▸ Problem requirements
Gather every line below where "that" appears.
----------
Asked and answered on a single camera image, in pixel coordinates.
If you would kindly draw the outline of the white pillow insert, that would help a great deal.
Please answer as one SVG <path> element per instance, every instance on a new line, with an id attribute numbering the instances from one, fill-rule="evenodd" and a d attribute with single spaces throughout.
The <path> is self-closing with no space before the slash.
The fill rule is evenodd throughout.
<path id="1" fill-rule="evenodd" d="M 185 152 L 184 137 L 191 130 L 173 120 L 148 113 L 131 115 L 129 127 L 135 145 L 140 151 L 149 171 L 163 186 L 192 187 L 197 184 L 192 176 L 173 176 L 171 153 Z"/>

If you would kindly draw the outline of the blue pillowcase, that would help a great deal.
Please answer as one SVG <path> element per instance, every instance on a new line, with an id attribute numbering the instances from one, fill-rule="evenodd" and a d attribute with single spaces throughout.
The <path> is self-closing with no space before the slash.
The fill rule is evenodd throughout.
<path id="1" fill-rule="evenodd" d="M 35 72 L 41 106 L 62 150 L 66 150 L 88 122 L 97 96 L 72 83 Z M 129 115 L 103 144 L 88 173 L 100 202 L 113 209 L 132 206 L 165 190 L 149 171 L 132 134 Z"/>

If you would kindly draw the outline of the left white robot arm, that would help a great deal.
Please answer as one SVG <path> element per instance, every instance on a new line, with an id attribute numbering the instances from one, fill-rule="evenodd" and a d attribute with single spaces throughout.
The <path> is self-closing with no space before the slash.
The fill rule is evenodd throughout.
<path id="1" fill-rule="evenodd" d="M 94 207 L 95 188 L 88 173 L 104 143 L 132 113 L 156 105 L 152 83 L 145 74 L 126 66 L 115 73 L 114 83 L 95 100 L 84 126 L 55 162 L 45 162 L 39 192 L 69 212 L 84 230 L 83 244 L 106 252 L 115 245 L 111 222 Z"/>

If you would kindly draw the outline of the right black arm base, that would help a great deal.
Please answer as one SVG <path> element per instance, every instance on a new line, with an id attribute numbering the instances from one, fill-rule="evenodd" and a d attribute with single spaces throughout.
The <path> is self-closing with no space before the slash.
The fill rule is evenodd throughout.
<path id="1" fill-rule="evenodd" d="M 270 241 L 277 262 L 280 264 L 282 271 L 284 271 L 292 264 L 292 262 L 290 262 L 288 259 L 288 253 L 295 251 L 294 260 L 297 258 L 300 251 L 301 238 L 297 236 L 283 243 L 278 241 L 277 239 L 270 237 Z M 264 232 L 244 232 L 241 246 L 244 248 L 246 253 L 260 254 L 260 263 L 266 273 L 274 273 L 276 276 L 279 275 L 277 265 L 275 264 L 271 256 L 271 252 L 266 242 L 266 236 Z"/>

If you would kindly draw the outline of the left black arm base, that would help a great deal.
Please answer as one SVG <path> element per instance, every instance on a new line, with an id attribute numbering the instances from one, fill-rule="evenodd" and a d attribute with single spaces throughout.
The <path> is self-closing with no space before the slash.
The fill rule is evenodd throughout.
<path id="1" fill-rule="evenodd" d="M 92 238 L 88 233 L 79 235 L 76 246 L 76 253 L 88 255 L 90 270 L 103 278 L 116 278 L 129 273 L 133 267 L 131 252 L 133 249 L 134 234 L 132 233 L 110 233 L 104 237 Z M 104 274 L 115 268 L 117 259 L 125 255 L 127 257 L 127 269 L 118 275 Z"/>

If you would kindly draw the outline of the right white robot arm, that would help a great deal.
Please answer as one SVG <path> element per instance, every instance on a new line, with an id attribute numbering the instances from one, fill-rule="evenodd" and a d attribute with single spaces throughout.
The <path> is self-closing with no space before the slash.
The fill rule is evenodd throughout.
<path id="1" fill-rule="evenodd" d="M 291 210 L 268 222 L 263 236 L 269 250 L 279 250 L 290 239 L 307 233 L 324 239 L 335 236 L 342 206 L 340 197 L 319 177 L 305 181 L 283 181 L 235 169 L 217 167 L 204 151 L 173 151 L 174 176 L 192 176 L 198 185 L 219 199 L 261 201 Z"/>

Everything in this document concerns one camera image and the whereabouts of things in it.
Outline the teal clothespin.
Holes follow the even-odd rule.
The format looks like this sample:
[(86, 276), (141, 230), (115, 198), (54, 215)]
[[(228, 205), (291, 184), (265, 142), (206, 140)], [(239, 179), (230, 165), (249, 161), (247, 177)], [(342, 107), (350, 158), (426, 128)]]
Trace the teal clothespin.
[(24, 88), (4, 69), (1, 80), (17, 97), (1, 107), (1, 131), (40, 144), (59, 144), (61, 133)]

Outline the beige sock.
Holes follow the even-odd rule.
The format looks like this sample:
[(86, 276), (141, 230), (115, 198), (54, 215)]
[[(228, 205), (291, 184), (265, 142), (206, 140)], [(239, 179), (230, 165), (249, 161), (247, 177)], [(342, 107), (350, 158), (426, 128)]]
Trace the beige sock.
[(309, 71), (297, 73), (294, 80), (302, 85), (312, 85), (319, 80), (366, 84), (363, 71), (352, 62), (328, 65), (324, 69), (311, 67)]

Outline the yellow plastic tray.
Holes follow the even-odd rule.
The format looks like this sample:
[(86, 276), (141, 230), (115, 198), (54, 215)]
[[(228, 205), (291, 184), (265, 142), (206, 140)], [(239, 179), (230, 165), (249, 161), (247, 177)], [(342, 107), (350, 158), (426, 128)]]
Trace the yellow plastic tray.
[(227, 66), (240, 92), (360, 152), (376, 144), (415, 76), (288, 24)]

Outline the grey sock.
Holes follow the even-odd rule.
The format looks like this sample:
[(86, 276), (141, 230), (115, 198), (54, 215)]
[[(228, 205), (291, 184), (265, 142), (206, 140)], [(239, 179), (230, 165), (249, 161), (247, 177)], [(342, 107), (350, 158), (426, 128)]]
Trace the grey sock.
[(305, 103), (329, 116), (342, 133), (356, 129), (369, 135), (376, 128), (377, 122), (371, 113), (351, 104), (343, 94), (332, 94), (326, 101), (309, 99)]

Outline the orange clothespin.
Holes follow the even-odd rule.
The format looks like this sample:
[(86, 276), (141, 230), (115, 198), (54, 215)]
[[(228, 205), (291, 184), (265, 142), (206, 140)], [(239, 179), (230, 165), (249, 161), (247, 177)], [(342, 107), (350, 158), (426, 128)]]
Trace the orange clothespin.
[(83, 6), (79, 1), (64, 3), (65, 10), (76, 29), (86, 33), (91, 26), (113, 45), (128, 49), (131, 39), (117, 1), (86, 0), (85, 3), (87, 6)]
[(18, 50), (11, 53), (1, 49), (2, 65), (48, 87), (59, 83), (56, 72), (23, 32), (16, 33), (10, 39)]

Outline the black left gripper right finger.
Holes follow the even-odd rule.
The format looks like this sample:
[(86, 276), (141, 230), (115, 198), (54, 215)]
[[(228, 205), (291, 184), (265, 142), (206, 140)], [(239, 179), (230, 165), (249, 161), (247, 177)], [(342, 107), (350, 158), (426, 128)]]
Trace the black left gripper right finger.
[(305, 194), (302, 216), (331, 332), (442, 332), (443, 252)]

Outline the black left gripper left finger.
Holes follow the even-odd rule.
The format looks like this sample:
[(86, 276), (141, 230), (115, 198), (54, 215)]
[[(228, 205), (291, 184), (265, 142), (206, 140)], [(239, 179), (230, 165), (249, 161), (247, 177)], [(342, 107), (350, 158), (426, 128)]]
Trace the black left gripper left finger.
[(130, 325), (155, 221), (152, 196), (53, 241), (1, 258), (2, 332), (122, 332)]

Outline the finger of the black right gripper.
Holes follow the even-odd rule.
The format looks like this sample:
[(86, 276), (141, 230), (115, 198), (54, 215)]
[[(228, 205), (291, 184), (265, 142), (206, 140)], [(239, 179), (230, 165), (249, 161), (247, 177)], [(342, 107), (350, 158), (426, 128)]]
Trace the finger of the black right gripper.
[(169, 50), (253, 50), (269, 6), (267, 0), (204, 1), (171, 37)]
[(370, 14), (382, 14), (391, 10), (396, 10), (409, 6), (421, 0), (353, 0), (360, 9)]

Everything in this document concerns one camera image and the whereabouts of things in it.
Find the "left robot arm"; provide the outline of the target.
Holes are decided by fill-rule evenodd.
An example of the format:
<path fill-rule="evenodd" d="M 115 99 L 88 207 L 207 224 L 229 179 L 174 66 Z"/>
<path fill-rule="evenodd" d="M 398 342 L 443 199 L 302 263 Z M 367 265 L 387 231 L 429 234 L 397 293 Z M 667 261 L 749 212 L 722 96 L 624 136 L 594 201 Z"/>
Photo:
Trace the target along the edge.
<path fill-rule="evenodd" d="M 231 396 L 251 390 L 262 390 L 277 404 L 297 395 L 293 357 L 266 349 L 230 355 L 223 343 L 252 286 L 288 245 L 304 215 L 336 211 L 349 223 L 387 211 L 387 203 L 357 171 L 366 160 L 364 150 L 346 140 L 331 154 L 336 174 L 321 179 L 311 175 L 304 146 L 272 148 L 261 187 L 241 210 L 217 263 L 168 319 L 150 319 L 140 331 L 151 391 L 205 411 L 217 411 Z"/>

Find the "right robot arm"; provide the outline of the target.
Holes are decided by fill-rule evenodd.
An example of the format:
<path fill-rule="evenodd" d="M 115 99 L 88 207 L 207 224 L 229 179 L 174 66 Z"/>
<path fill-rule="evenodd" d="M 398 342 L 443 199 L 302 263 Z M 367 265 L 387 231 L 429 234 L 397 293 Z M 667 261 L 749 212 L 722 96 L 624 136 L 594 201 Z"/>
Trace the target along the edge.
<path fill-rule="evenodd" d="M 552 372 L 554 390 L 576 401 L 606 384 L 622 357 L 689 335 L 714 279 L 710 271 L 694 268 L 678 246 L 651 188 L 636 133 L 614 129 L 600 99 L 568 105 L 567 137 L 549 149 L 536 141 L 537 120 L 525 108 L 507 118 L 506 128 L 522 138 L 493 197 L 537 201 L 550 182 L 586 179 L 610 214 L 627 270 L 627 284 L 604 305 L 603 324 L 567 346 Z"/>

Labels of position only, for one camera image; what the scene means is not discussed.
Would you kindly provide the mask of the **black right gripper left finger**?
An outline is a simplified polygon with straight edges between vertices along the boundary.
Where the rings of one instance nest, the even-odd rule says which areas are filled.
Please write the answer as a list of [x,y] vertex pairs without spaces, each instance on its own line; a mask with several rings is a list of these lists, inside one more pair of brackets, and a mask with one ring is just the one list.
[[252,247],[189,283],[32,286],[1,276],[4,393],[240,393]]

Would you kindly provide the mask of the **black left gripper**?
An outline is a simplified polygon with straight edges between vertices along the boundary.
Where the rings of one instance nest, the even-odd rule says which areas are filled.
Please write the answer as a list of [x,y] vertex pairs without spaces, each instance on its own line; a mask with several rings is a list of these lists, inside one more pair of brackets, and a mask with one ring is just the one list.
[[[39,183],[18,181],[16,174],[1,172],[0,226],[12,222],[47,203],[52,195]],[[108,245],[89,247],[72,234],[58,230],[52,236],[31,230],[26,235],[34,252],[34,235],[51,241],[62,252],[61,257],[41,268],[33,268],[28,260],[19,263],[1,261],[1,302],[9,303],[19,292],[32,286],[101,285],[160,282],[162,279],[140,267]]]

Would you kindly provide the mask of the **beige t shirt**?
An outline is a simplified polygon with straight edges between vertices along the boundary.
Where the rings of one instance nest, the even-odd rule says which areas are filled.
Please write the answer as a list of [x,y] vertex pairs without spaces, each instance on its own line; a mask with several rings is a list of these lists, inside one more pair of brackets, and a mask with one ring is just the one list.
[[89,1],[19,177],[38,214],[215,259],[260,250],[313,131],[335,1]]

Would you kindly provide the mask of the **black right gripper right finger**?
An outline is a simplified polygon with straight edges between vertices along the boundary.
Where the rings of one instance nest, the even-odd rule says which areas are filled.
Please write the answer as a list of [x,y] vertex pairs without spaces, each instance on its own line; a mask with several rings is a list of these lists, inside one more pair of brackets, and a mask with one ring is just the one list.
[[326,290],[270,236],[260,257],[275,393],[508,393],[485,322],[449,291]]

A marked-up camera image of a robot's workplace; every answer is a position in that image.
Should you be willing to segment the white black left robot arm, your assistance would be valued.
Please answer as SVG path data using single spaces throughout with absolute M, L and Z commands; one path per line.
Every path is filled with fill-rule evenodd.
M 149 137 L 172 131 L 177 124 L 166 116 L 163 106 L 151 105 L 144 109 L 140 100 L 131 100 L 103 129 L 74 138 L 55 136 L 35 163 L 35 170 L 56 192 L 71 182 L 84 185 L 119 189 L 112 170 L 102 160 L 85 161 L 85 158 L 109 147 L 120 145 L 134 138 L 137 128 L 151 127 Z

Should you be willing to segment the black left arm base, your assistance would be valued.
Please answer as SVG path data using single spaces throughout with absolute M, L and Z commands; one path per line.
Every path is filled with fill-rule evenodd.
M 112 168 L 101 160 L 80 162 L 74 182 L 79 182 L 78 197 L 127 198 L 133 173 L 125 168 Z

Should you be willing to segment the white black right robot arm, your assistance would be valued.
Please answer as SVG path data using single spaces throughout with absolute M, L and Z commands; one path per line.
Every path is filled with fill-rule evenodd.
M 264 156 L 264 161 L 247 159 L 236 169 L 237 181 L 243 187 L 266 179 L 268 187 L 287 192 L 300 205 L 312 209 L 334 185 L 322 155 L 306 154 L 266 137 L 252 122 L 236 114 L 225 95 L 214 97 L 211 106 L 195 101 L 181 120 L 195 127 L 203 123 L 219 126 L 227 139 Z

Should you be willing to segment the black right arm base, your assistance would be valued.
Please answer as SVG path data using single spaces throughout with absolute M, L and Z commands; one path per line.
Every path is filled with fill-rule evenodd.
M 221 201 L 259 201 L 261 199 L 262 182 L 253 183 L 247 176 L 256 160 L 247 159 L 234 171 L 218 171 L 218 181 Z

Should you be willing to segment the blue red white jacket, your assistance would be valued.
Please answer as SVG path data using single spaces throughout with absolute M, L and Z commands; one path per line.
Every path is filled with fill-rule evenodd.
----------
▸ Answer box
If you would kindly draw the outline of the white pillow insert, that would help a great deal.
If you would kindly draw the outline of the blue pillowcase, that would help a great deal.
If you would kindly draw the outline of the left white robot arm, that would help a great deal.
If you would kindly draw the outline of the right black arm base, that would help a great deal.
If you would kindly draw the outline of the left black arm base, that would help a great deal.
If you would kindly draw the outline of the right white robot arm, that would help a great deal.
A marked-up camera image of a robot's workplace; every answer is a position in that image.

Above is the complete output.